◆ Task prompt
Lines containing "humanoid" should be pulled from the material below.

[Exercise material Boundary: Start]

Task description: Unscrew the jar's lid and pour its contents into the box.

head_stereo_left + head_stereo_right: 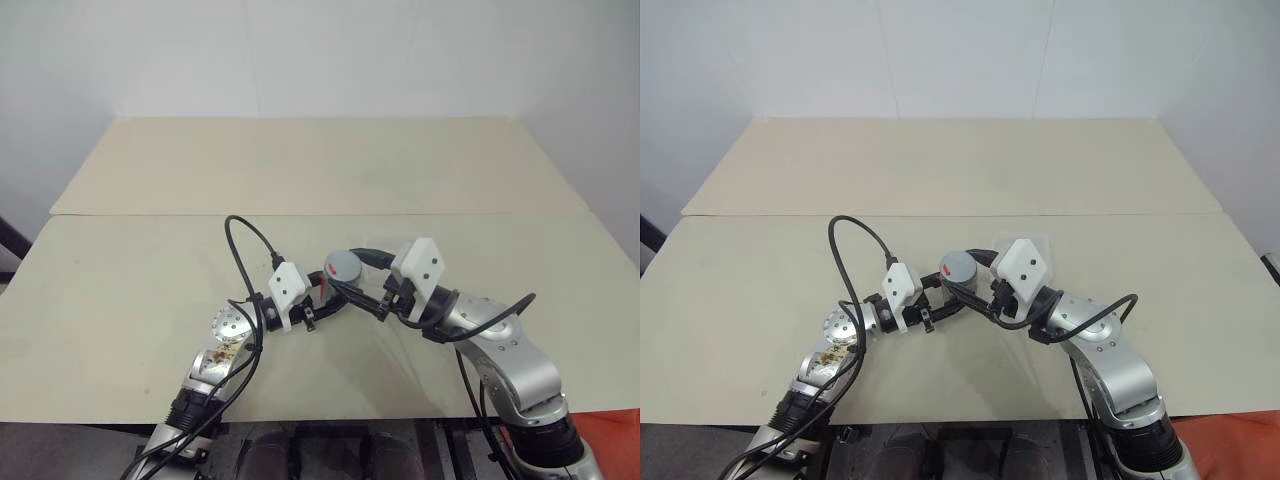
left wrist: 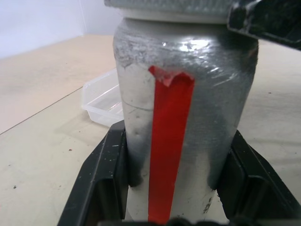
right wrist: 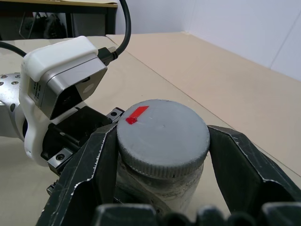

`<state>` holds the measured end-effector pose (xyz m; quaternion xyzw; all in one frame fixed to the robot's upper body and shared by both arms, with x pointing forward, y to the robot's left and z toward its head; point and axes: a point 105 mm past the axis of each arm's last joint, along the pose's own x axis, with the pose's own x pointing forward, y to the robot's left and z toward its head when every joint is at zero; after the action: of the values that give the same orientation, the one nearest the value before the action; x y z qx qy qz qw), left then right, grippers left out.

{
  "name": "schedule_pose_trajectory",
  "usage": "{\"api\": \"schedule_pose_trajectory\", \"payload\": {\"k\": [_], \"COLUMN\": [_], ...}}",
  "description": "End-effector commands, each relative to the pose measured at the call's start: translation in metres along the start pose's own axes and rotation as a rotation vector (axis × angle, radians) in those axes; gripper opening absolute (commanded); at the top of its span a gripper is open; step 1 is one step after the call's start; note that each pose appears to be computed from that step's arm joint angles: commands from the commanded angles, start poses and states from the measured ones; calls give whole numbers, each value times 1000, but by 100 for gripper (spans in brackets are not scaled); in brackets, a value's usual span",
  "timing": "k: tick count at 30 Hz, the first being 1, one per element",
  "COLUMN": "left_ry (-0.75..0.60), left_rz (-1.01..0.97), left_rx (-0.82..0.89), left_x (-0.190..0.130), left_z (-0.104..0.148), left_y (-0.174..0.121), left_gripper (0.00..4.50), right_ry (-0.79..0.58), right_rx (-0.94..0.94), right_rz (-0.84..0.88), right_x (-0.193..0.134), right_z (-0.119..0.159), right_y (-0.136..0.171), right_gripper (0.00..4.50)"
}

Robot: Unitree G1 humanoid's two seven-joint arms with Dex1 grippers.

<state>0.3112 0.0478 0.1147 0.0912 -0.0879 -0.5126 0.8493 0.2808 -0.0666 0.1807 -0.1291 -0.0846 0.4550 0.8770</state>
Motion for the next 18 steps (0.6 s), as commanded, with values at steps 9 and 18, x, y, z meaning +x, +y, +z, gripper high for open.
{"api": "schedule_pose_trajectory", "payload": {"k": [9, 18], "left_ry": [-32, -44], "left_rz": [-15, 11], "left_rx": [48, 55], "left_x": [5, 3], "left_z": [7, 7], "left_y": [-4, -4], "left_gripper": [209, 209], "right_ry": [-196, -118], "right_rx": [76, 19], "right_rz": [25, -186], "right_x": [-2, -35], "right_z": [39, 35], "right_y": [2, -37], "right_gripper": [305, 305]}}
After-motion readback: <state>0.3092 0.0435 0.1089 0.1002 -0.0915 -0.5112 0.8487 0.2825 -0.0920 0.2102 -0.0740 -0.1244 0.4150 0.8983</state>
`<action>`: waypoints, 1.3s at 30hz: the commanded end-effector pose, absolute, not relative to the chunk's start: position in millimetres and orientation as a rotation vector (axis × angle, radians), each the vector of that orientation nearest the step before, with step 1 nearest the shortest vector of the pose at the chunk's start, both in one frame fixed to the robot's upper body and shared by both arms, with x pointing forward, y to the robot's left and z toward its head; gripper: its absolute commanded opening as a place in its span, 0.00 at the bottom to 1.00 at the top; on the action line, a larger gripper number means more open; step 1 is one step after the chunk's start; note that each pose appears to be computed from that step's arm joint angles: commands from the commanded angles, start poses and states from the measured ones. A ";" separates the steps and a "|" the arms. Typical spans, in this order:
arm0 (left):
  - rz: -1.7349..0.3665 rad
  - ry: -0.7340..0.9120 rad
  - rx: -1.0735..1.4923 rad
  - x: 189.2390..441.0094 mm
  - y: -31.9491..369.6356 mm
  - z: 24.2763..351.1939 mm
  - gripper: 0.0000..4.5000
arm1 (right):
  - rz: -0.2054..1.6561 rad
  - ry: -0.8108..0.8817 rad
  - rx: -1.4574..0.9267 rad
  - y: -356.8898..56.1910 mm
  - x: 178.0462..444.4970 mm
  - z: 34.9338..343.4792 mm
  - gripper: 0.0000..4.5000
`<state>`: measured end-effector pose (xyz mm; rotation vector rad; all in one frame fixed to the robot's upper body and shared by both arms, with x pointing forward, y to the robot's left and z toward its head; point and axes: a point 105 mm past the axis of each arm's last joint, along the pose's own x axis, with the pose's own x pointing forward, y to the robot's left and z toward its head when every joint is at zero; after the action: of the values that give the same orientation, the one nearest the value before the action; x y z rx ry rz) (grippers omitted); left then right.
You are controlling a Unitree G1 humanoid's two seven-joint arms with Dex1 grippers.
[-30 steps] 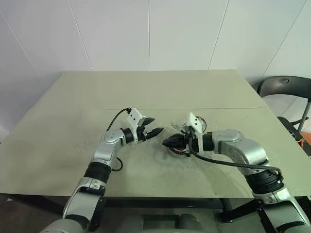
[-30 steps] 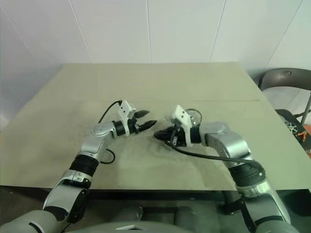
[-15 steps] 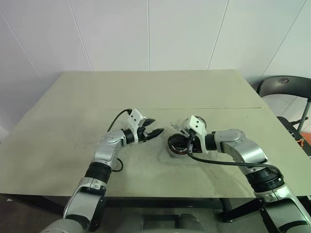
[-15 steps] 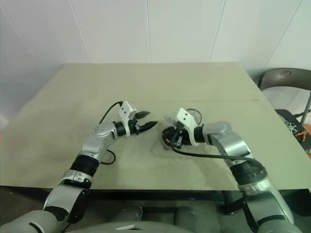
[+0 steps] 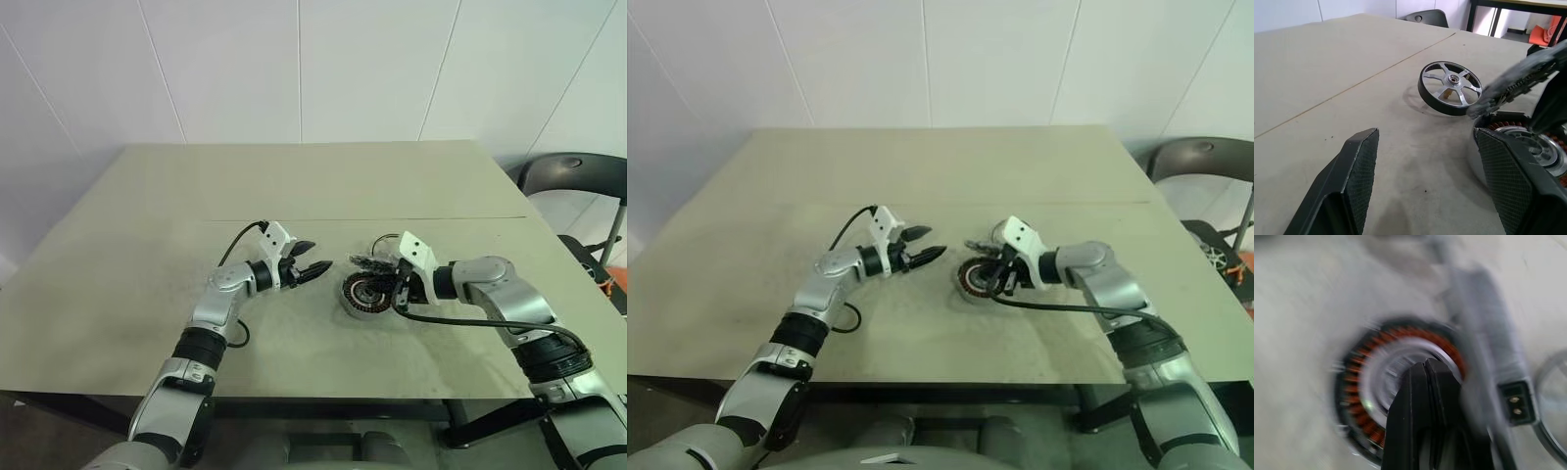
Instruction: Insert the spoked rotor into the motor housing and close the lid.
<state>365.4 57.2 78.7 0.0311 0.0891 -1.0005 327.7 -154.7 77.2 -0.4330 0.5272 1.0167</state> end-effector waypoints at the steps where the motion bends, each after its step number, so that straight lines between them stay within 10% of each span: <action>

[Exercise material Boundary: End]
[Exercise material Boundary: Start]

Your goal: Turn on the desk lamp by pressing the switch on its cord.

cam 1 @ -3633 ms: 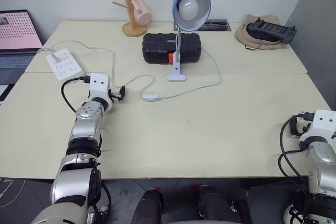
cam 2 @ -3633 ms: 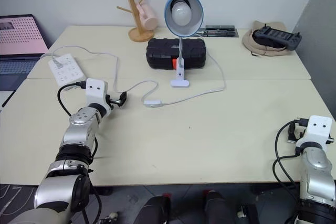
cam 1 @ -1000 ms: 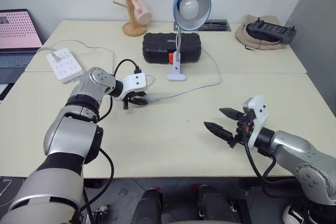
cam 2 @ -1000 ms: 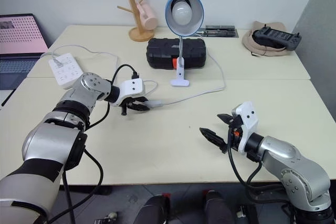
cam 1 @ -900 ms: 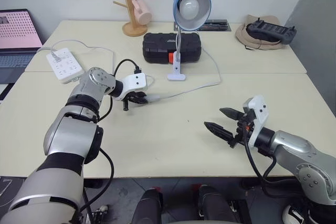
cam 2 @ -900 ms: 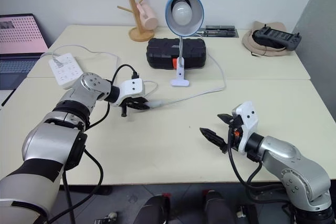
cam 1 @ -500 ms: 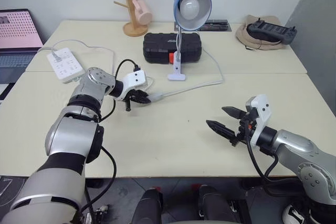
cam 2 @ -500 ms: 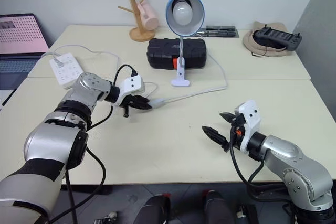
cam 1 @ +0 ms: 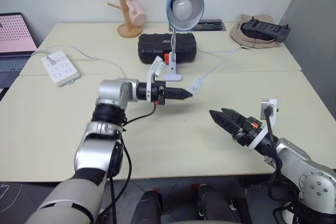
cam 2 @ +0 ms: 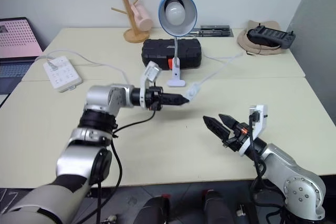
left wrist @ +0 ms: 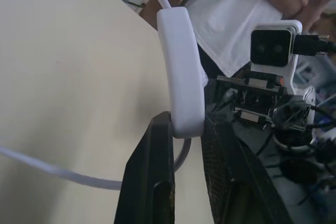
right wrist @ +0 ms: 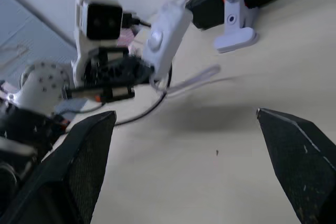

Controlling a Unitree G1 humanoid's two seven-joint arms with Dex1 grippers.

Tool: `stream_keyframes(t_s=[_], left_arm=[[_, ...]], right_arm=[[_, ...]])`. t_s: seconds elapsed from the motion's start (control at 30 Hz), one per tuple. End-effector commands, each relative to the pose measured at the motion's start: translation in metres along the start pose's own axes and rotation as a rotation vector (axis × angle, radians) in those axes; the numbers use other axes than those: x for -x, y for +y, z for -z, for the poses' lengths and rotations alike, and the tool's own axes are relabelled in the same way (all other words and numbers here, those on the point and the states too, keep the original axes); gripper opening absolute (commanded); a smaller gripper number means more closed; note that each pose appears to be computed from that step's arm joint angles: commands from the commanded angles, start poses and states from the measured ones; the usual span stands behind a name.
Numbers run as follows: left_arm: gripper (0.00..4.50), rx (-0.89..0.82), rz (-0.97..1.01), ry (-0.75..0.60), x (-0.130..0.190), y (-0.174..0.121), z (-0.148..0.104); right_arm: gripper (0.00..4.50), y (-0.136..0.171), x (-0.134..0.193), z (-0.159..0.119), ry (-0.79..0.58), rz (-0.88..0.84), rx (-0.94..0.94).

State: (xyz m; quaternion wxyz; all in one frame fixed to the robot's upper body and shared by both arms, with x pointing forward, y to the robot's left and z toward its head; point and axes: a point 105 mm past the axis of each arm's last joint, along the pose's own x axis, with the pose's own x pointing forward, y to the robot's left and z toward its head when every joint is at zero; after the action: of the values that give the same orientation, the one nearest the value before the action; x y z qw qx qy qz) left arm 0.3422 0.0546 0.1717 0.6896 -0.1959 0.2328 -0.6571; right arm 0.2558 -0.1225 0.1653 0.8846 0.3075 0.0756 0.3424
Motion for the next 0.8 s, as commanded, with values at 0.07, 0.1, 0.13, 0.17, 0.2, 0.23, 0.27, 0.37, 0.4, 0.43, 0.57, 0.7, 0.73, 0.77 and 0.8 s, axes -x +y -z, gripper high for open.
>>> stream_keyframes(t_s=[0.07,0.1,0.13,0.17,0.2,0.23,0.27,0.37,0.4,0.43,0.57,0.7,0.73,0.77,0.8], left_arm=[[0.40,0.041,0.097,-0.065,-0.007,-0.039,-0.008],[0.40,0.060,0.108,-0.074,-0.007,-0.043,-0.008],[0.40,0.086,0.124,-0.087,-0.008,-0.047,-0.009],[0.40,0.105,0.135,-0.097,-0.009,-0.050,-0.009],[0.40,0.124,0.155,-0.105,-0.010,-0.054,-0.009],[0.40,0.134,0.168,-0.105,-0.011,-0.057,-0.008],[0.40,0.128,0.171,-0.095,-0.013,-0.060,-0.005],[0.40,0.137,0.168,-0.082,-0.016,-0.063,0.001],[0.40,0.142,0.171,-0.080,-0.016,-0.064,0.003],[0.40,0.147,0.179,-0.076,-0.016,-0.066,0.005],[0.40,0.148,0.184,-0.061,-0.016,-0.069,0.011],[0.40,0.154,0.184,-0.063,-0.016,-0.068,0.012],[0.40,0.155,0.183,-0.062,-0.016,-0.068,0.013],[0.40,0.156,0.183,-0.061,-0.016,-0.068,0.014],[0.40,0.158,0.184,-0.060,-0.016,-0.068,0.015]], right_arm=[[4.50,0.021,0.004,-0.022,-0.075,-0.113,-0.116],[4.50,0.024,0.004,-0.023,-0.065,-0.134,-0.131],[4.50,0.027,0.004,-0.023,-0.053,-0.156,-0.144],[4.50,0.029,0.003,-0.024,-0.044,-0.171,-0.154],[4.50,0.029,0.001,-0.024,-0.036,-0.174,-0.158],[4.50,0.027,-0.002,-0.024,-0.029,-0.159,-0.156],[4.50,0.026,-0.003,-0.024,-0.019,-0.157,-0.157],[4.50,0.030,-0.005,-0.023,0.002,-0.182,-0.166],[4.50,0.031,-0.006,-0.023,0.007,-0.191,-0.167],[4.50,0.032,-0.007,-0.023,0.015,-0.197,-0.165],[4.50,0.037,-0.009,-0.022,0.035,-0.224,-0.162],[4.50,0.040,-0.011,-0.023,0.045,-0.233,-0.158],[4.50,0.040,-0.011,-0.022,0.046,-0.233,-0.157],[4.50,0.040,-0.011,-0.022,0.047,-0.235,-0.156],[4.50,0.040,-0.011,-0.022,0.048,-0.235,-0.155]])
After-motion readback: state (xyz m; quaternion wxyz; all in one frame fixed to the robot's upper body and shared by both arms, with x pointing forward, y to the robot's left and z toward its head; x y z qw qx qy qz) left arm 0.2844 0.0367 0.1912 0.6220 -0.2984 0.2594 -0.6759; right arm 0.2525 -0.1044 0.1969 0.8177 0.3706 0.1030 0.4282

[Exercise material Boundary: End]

◆ Result of this task
Robot: Unitree G1 humanoid's two seven-joint arms with Dex1 grippers.
You are controlling a Unitree G1 humanoid's two seven-joint arms with Dex1 grippers.
Controlling a Unitree G1 humanoid's two seven-joint arms with Dex1 grippers.

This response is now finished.